[ASSIGNMENT]:
Nothing below is to be printed except the lines between the line holding "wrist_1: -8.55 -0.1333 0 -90" and the line holding "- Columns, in", inclusive, each exactly as it appears.

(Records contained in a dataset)
....

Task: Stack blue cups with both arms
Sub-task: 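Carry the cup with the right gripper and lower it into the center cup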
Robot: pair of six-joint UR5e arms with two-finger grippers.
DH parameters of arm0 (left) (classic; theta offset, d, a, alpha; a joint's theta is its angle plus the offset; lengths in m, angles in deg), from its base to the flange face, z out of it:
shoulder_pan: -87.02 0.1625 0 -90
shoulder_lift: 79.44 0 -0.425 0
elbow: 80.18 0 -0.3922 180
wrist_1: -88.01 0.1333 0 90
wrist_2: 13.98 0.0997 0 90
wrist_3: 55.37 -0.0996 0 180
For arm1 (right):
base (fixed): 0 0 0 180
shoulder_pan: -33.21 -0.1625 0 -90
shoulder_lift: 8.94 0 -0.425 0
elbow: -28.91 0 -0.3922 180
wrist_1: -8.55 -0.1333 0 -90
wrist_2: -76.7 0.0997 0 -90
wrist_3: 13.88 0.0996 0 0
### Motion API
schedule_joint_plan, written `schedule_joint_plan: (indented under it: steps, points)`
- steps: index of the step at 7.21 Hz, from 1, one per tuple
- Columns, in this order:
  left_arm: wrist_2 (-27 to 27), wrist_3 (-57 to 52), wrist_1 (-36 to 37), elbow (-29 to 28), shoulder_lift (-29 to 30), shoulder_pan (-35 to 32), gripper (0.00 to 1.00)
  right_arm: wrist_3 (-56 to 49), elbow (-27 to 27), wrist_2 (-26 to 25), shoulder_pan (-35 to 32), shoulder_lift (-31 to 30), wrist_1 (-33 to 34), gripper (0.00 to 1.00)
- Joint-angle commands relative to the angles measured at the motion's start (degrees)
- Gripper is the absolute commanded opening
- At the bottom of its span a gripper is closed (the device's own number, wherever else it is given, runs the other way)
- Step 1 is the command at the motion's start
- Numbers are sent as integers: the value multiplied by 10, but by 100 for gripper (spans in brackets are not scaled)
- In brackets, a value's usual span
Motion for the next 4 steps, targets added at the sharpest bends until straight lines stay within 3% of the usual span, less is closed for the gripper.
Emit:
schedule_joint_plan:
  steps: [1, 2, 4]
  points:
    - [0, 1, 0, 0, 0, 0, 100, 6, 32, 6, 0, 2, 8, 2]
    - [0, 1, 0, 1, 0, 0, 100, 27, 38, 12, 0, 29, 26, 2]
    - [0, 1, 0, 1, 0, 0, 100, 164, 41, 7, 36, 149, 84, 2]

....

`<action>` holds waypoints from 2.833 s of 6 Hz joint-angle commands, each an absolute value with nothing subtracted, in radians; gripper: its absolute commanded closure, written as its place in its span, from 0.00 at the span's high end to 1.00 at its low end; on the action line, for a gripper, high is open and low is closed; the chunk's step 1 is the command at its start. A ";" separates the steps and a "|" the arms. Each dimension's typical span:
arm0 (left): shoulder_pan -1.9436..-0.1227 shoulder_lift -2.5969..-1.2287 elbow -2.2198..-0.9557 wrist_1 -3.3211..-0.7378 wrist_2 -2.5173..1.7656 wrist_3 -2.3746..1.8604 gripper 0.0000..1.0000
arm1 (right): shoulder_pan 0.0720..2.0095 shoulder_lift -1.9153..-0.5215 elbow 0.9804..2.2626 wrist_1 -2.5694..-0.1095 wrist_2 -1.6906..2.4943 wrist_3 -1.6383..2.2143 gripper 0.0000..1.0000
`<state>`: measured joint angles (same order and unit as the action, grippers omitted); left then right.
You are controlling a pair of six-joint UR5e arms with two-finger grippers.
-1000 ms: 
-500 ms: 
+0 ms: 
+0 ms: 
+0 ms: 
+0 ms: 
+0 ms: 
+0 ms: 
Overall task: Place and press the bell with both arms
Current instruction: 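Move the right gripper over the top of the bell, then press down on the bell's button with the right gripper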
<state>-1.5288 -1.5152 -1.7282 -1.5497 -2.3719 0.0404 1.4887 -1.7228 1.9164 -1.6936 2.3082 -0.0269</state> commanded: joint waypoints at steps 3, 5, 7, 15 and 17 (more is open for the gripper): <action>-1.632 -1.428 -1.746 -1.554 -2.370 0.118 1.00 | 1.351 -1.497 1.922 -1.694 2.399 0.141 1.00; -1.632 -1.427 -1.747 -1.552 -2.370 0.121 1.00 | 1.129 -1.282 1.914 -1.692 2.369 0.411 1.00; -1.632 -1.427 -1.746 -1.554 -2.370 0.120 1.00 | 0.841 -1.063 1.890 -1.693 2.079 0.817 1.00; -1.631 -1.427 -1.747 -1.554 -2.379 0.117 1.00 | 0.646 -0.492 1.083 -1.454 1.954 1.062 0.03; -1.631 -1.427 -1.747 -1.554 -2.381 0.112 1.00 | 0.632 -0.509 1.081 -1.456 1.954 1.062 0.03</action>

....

[REPLY]:
wrist_1: -8.55 -0.1333 0 -90
wrist_2: -76.7 0.0997 0 -90
wrist_3: 13.88 0.0996 0 0
### Motion API
schedule_joint_plan, written `schedule_joint_plan: (indented under it: steps, points)`
- steps: index of the step at 7.21 Hz, from 1, one per tuple
- Columns, in this order:

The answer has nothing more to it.